- _Required action_: Write out the records word for word, with no pictures.

*** Block opens ***

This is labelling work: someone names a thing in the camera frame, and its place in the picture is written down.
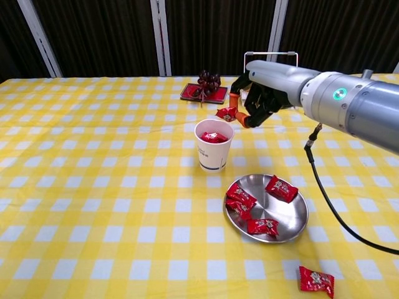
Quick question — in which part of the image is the white wire rack stand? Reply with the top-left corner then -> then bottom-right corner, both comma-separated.
240,51 -> 299,101

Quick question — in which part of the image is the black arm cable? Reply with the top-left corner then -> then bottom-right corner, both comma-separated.
304,123 -> 399,255

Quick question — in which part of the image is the white paper cup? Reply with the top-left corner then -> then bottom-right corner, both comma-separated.
194,118 -> 235,173

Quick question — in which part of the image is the red rectangular tray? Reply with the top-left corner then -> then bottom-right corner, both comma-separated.
180,82 -> 229,105

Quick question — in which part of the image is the round steel plate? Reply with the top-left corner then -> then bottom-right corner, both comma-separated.
223,173 -> 309,244

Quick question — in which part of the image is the dark red grape bunch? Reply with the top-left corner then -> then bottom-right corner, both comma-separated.
193,69 -> 222,108

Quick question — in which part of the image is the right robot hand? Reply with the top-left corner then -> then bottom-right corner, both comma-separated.
229,60 -> 322,129

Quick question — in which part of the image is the red candy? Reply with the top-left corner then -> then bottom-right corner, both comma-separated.
215,106 -> 238,122
298,265 -> 335,299
264,174 -> 299,204
246,217 -> 280,238
200,131 -> 229,145
224,199 -> 254,221
226,183 -> 258,209

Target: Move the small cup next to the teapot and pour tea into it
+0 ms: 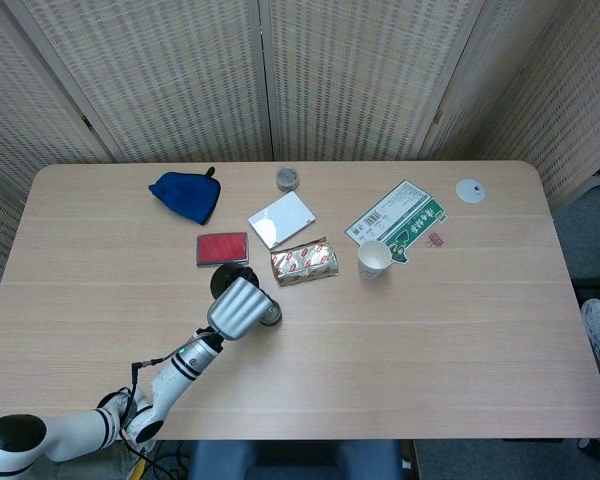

*** Block closes ***

- _Answer to the exercise_:
This is labelling work: someone names a thing in the camera frame, and its place in the picture is written down.
Quick question — in which part of the image is the white wire rack stand? Reply with the top-left corner then -> then bottom-right corner, both comma-separated.
240,51 -> 299,101

Quick question — in which part of the image is the black arm cable? Reply with the top-left corner then -> then bottom-right corner, both comma-separated.
304,123 -> 399,255

Quick question — in which part of the image is the white paper cup? Reply with the top-left corner then -> then bottom-right corner, both comma-separated.
194,118 -> 235,173

Quick question — in which part of the image is the red rectangular tray? Reply with the top-left corner then -> then bottom-right corner, both comma-separated.
180,82 -> 229,105

Quick question — in which part of the image is the round steel plate? Reply with the top-left corner then -> then bottom-right corner, both comma-separated.
223,173 -> 309,244

Quick question — in which part of the image is the dark red grape bunch? Reply with the top-left corner then -> then bottom-right corner, both comma-separated.
193,69 -> 222,108

Quick question — in which part of the image is the right robot hand? Reply with the top-left corner then -> then bottom-right corner, both comma-separated.
229,60 -> 322,129

Quick question — in which part of the image is the red candy? Reply with the top-left corner then -> then bottom-right corner, both comma-separated.
215,106 -> 238,122
298,265 -> 335,299
264,174 -> 299,204
246,217 -> 280,238
200,131 -> 229,145
224,199 -> 254,221
226,183 -> 258,209

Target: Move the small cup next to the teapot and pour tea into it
+0 ms: 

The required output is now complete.